→ **Work request**: Set the entries down again exactly; none may be skipped.

→ **Recorded data**:
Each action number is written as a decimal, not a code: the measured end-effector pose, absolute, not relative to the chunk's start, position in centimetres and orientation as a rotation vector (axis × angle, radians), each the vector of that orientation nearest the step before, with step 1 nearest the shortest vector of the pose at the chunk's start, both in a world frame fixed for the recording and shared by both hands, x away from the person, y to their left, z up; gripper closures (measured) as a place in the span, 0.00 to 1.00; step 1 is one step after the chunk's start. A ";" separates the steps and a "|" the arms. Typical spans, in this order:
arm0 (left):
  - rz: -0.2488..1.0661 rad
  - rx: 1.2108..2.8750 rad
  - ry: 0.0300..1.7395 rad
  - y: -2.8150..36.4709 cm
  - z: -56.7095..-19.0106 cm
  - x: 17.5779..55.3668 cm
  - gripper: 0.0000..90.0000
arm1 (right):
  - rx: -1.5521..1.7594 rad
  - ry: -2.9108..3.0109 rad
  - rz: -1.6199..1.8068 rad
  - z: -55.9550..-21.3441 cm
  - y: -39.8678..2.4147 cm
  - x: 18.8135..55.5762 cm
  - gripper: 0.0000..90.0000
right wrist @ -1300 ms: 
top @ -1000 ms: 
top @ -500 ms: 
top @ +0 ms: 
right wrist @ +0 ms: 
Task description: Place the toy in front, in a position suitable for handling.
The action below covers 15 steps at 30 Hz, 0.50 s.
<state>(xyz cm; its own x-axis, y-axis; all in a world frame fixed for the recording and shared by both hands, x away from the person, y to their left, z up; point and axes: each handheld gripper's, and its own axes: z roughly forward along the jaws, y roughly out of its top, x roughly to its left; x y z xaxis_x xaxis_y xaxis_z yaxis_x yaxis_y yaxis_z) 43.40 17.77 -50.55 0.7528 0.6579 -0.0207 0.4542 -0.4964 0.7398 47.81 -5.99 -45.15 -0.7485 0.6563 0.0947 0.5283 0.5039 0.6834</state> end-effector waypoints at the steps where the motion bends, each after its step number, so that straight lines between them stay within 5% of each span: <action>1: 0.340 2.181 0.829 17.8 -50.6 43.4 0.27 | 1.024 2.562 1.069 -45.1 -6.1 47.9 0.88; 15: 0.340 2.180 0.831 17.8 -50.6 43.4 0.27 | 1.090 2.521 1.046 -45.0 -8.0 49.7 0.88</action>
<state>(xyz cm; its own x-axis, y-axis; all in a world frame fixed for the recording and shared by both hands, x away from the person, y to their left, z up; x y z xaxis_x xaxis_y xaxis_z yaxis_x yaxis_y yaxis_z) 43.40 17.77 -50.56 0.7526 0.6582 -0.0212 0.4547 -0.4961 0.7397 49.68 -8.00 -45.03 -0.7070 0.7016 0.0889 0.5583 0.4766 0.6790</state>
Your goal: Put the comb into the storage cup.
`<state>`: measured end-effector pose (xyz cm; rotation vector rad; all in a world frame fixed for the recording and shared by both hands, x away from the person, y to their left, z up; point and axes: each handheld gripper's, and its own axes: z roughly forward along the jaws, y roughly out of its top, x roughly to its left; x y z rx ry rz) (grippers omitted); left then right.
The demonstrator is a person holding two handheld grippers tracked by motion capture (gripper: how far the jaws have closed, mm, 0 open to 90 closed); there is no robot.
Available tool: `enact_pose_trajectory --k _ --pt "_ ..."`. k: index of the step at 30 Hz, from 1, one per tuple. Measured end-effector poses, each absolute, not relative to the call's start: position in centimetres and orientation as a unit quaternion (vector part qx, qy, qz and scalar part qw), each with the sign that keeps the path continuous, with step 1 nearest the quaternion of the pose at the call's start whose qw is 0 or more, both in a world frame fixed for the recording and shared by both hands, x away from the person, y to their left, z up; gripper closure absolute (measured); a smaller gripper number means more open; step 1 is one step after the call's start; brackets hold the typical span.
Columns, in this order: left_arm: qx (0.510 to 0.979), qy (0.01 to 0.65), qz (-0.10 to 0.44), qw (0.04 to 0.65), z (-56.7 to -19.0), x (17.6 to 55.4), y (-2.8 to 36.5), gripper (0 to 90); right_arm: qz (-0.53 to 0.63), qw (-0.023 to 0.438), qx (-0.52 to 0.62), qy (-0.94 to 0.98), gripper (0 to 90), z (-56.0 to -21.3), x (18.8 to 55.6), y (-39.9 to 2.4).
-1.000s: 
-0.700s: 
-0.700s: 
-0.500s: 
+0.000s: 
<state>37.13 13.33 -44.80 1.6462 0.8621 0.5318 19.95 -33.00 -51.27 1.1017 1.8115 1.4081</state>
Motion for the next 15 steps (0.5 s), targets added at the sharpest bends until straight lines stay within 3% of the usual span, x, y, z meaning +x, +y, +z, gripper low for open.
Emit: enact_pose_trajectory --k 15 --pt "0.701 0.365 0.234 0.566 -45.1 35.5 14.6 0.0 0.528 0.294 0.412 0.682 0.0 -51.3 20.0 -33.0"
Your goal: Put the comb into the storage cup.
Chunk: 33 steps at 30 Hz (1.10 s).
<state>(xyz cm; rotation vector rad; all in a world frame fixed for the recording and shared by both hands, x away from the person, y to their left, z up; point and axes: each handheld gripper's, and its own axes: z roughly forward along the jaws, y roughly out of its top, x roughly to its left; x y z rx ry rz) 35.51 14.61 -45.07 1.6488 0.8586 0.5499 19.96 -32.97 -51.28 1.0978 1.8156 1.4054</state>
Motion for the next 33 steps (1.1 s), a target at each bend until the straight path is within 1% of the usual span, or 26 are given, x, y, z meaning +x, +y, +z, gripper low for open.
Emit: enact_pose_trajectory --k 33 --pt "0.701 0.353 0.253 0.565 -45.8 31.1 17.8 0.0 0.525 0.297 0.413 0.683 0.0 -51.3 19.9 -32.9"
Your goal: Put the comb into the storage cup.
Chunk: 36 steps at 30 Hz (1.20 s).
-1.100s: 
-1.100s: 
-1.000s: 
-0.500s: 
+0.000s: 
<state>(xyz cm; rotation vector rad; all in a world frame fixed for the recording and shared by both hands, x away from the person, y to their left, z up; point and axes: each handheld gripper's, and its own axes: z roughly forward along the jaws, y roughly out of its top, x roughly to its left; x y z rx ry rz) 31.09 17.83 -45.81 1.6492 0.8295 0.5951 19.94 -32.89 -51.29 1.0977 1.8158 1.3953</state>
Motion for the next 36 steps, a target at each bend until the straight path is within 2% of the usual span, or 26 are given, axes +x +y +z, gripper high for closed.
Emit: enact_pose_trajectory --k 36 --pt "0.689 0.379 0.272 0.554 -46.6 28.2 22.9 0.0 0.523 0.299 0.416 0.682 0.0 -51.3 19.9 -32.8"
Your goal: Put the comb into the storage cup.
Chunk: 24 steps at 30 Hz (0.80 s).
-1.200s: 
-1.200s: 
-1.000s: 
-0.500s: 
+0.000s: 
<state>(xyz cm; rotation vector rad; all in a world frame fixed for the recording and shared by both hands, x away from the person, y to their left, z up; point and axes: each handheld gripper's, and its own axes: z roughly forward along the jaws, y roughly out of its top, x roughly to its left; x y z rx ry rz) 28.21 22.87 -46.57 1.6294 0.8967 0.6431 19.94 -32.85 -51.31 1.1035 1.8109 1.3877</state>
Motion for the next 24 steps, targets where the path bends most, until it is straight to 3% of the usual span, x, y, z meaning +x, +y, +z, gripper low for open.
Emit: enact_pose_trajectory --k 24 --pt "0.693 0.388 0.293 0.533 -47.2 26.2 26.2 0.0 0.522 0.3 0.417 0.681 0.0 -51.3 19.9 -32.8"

→ **Answer box**:
Each action number is written as a decimal, not a code: the measured end-effector pose, absolute, not relative to the chunk's start, position in centimetres and orientation as a rotation vector (axis × angle, radians), each the vector of that orientation nearest the step before, with step 1 nearest the shortest vector of the pose at the chunk's start, both in a world frame fixed for the recording and shared by both hands, x away from the person, y to their left, z up; gripper closures (measured) as a place in the span, 0.00 to 1.00; step 1 is one step after the chunk's start. A ";" separates the steps and a "|" the arms. Typical spans, in this order:
arm0 (left):
  - rz: -0.2488..1.0661 rad
  - rx: 1.2108..2.8750 rad
  - ry: 0.0300..1.7395 rad
  - y: -2.8150..36.4709 cm
  - z: -56.7095..-19.0106 cm
  - x: 17.5779..55.3668 cm
  - gripper: 0.0000..90.0000
arm1 (right):
  - rx: -1.5521..1.7594 rad
  - ry: -2.9108..3.0109 rad
  - rz: -1.6199..1.8068 rad
  - z: -55.9550..-21.3441 cm
  - y: -39.8678..2.4147 cm
  - x: 18.8135..55.5762 cm
  - gripper: 0.0000..90.0000
right wrist @ -1300 ms: 
top @ -1000 ms: 
top @ -500 ms: 
top @ +0 ms: 
right wrist @ +0 ms: 
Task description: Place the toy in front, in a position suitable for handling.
The action below covers 15 steps at 30 Hz, 0.50 s.
<state>(xyz cm; its own x-axis, y-axis; all in a world frame fixed for the recording and shared by both hands, x away from the person, y to their left, z up; point and axes: each handheld gripper's, and its own axes: z roughly forward along the jaws, y roughly out of its top, x roughly to its left; x y z xaxis_x xaxis_y xaxis_z yaxis_x yaxis_y yaxis_z) 43.40 17.77 -50.55 0.7528 0.6579 -0.0207 0.4542 -0.4964 0.7398 47.81 -5.99 -45.15 -0.7485 0.6563 0.0947 0.5283 0.5039 0.6834</state> end-effector waypoints at the steps where the motion bends, each after its step number, so that straight lines between them stay within 5% of each span: <action>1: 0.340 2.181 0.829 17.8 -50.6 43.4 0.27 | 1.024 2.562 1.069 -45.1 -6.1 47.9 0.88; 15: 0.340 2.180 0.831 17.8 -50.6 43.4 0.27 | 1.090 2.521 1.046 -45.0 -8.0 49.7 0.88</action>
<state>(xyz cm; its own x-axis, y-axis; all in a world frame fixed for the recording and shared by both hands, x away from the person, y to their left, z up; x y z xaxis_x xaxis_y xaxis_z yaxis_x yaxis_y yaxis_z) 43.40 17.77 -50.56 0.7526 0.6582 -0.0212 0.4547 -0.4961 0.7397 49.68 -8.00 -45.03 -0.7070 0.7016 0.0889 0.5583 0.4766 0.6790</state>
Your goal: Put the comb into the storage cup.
`<state>`: measured end-effector pose (xyz cm; rotation vector rad; all in a world frame fixed for the recording and shared by both hands, x away from the person, y to their left, z up; point and axes: each handheld gripper's, and its own axes: z roughly forward along the jaws, y roughly out of its top, x roughly to its left; x y z rx ry rz) (grippers omitted); left then right.
The demonstrator is a person holding two handheld grippers tracked by motion capture (gripper: how far the jaws have closed, mm, 0 open to 90 closed); there is no robot.
Available tool: `enact_pose_trajectory --k _ --pt "_ ..."`. k: index of the step at 30 Hz, from 1, one per tuple. Measured end-effector poses, each absolute, not relative to the call's start: position in centimetres and orientation as a unit quaternion (vector part qx, qy, qz and scalar part qw), each with the sign that keeps the path continuous, with step 1 nearest the quaternion of the pose at the call's start whose qw is 0 or more, both in a world frame fixed for the recording and shared by both hands, x away from the person, y to their left, z up; gripper closure absolute (measured); a smaller gripper number means more open; step 1 is one step after the call's start; brackets hold the typical span.
Columns, in this order: left_arm: qx (0.510 to 0.979), qy (0.01 to 0.65), qz (-0.10 to 0.44), qw (0.04 to 0.65), z (-56.7 to -19.0), x (17.6 to 55.4), y (-2.8 to 36.5), gripper (0 to 90); right_arm: qz (-0.53 to 0.63), qw (-0.023 to 0.438), qx (-0.52 to 0.62), qy (-0.94 to 0.98), gripper (0 to 90), z (-56.0 to -21.3), x (18.8 to 55.6), y (-39.9 to 2.4).
-1.000s: 
-0.700s: 
-0.700s: 
-0.500s: 
+0.000s: 
<state>37.13 13.33 -44.80 1.6462 0.8621 0.5318 19.95 -33.00 -51.27 1.1017 1.8115 1.4081</state>
Motion for the next 15 steps (0.5 s), targets added at the sharpest bends until straight lines stay within 3% of the usual span, x, y, z meaning +x, +y, +z, gripper low for open.
Emit: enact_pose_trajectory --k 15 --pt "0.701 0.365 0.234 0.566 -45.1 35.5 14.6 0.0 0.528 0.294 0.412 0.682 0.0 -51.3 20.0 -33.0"
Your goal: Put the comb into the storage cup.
Chunk: 33 steps at 30 Hz (1.10 s).
<state>(xyz cm; rotation vector rad; all in a world frame fixed for the recording and shared by both hands, x away from the person, y to their left, z up; point and axes: each handheld gripper's, and its own axes: z roughly forward along the jaws, y roughly out of its top, x roughly to its left; x y z rx ry rz) 35.51 14.61 -45.07 1.6488 0.8586 0.5499 19.96 -32.97 -51.28 1.0978 1.8156 1.4054</state>
Motion for the next 33 steps (1.1 s), a target at each bend until the straight path is within 1% of the usual span, or 26 are given, x, y, z meaning +x, +y, +z, gripper low for open.
Emit: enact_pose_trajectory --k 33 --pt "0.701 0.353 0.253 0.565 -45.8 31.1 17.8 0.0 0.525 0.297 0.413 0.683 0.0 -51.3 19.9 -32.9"
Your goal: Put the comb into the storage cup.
Chunk: 36 steps at 30 Hz (1.20 s).
-1.100s: 
-1.100s: 
-1.000s: 
-0.500s: 
+0.000s: 
<state>(xyz cm; rotation vector rad; all in a world frame fixed for the recording and shared by both hands, x away from the person, y to their left, z up; point and axes: each handheld gripper's, and its own axes: z roughly forward along the jaws, y roughly out of its top, x roughly to its left; x y z rx ry rz) 31.09 17.83 -45.81 1.6492 0.8295 0.5951 19.94 -32.89 -51.29 1.0977 1.8158 1.3953</state>
Motion for the next 36 steps, a target at each bend until the straight path is within 2% of the usual span, or 26 are given, axes +x +y +z, gripper high for closed.
Emit: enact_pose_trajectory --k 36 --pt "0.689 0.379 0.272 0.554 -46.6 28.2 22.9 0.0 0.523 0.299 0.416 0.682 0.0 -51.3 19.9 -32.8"
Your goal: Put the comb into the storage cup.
Chunk: 24 steps at 30 Hz (0.80 s).
-1.200s: 
-1.200s: 
-1.000s: 
-0.500s: 
+0.000s: 
<state>(xyz cm; rotation vector rad; all in a world frame fixed for the recording and shared by both hands, x away from the person, y to their left, z up; point and axes: each handheld gripper's, and its own axes: z roughly forward along the jaws, y roughly out of its top, x roughly to its left; x y z rx ry rz) 28.21 22.87 -46.57 1.6294 0.8967 0.6431 19.94 -32.85 -51.31 1.1035 1.8109 1.3877</state>
Motion for the next 24 steps, targets where the path bends most, until it is straight to 3% of the usual span, x, y, z meaning +x, +y, +z, gripper low for open.
Emit: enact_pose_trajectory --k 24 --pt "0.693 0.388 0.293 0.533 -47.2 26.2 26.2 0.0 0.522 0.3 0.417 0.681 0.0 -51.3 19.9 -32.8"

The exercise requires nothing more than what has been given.